A tennis player has a 60% chance of winning any given point in her service game.  Assuming that all points are independent of each other, what is the probability that she will win the service game?

(The scoring system in tennis is such that a player must score a minimum of 4 points and be at least 2 clear points ahead of their opponent in order to win a game.)

##### Solution

P(win) = P(win without reaching deuce) + P(reach deuce and then win)
= P(win without reaching deuce) + P(reach deuce)*P(win from deuce)

P(win without reaching deuce) = P(win at least 4 out of first 6 points)
= P(win 4 out of 6) + P(win 5 out of 6) + P(win 6 out of 6)
= (6*5/2!)*(0.4^2)*(0.6^4) + 6*0.4*(0.6^5) + 0.6^6
= 0.31104 + 0.186624 + 0.046656
= 0.54432

P(reach deuce) = P(win exactly 3 out of first 6 points)
= (6*5*4/3!)*(0.4^3)*(0.6^3)
= 0.27648

To calculate P(win from deuce), define the function F as follows:

F(0)  = win from deuce
F(1)  = win from advantage
F(-1) = win from opponent’s advantage

Then F(0) = 0.6*F(1) + 0.4*F(-1)
= 0.6*(0.6 + 0.4*F(0)) + 0.4*(0.6*F(0) + 0)
= 0.36 + 0.48*F(0)

Therefore F(0) = 0.36/(1 – 0.48) = 9/13

Hence, P(win)  = 0.54432 + 0.27648*9/13
= 0.7357

### October 2019

One day a jailer brought three prisoners out and had them stand in a line, one behind the other. He then showed them five hats (three red and two white) which he hid in a bag. From these five hats, he selected three and put one on each of the prisoners’ heads. None of the men could see what colour hat he himself wore, but could see the colour of any hats in front of him.
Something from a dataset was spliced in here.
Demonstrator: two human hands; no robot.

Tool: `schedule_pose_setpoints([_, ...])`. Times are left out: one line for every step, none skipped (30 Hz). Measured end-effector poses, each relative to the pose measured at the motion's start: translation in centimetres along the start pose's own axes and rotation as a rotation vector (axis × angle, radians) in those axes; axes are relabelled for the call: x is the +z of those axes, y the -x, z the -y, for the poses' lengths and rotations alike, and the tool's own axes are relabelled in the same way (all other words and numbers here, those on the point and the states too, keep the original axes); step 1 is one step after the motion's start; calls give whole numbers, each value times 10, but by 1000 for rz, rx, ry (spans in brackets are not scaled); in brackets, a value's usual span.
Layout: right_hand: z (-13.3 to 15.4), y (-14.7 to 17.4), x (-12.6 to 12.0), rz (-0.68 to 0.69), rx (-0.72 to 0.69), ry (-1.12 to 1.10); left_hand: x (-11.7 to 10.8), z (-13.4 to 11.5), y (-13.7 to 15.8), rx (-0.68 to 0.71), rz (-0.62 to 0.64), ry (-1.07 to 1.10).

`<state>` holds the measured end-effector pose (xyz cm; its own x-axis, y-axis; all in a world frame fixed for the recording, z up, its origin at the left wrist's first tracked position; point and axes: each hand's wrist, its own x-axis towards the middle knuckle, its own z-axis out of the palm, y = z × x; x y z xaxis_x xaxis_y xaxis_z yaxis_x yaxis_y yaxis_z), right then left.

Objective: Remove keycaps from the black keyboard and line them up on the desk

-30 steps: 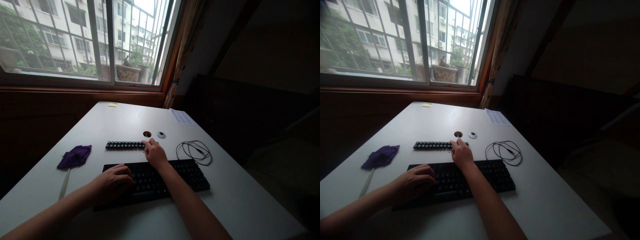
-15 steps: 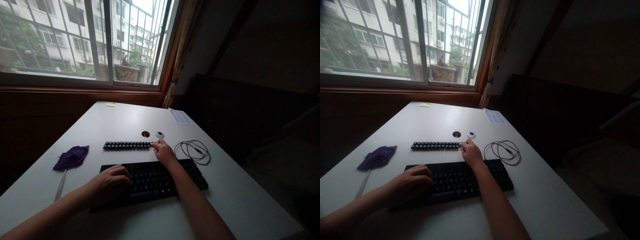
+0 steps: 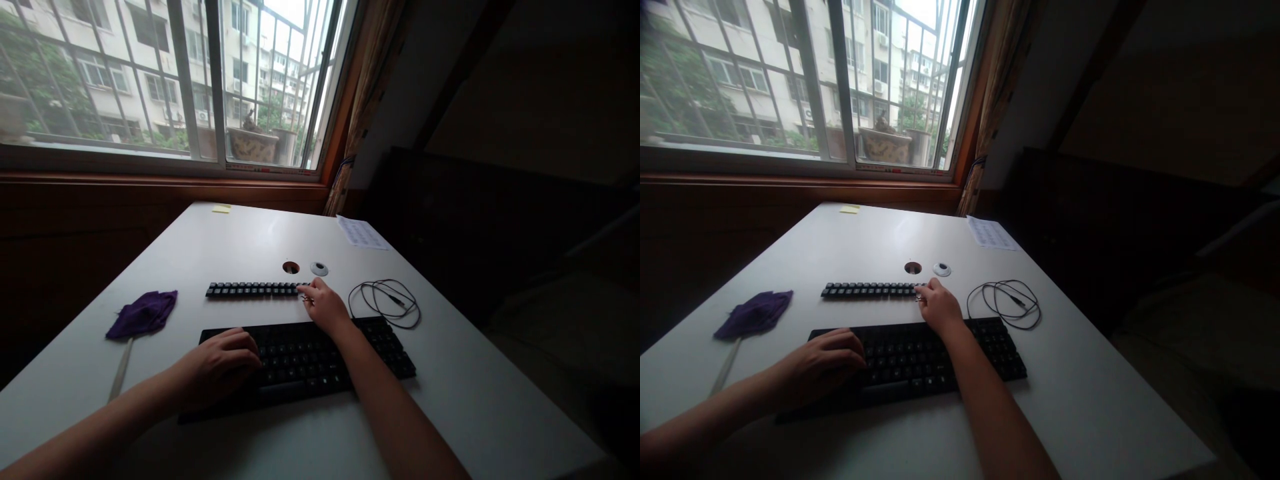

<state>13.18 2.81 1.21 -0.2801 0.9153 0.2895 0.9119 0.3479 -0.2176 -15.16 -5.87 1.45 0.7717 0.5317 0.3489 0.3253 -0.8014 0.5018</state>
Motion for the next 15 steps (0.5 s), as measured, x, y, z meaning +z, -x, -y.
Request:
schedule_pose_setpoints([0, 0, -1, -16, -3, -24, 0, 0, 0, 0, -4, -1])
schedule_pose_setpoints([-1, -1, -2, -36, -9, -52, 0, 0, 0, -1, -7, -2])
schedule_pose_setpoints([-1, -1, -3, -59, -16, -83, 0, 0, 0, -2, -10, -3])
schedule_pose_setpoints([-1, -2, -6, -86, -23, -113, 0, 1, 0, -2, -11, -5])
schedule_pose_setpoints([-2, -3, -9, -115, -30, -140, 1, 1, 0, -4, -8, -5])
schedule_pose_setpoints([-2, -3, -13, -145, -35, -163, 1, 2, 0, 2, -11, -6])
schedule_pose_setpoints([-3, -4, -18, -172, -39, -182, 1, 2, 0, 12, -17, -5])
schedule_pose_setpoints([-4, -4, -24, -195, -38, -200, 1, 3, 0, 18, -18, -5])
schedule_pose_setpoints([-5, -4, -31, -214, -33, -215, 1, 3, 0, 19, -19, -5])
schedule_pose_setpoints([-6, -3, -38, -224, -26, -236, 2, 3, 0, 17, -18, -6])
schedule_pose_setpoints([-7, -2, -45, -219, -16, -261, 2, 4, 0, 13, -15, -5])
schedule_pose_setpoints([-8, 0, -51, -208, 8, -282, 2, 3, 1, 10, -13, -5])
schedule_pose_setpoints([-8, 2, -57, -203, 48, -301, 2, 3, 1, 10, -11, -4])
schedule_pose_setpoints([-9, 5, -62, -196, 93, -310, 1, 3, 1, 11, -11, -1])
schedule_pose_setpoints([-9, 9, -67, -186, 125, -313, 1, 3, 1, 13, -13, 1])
Starting from the back of the line, the jailer asks the first man what colour his hat is, offering him his freedom if he is correct but doubling his sentence if he gets it wrong; he declines to answer. The jailer then asks the second man the colour of his hat, making the same offer; he also declines to answer.
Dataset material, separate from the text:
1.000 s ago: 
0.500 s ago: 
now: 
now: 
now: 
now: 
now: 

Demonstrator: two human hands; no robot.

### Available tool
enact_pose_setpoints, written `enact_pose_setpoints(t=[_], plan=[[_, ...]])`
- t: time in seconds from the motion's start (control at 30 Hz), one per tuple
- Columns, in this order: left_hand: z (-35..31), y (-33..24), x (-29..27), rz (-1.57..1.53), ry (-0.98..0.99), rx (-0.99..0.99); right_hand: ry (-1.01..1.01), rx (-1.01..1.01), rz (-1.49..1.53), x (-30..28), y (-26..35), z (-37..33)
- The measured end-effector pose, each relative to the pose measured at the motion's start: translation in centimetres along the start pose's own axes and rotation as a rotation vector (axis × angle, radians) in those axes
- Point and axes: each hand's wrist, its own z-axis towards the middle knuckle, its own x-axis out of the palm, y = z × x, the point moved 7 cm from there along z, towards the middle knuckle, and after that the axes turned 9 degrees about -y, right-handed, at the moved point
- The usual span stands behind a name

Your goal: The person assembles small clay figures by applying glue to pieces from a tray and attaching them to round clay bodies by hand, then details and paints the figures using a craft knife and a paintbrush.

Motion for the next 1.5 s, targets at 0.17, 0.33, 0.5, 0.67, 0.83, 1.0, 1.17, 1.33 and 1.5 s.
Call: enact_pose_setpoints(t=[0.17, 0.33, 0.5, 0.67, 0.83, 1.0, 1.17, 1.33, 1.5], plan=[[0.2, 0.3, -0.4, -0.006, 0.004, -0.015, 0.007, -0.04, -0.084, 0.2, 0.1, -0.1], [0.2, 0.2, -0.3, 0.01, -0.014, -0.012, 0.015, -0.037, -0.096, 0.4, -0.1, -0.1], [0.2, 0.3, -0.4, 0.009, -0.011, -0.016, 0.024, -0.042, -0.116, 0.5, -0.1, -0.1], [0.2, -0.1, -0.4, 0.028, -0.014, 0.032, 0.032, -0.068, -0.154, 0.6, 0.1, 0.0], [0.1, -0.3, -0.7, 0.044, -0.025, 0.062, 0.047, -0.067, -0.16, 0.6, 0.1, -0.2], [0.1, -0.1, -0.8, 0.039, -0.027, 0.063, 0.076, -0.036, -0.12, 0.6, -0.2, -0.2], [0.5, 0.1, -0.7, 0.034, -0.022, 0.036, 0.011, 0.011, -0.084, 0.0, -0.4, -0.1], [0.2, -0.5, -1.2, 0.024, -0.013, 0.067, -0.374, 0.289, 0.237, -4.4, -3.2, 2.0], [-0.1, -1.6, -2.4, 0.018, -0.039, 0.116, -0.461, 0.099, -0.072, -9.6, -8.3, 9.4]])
What colour is the third man’s hat?

##### Solution

The answer is red.

Assuming all prisoners are logical and only answer if they are certain.

Starting at the back the last prisoner can see the other two hats. If they are both white then he will know he is wearing red. As he does not answer at least one of the front two prisoners must be wearing a red hat.

The second prisoner now knows that at least one of himself or the prisoner in front is wearing a red hat. If he can see a white hat on the front prisoner then he will deduce his is red and answer.

Given the second prisoner does not answer the third prisoner knows his hat is not white and so must be red.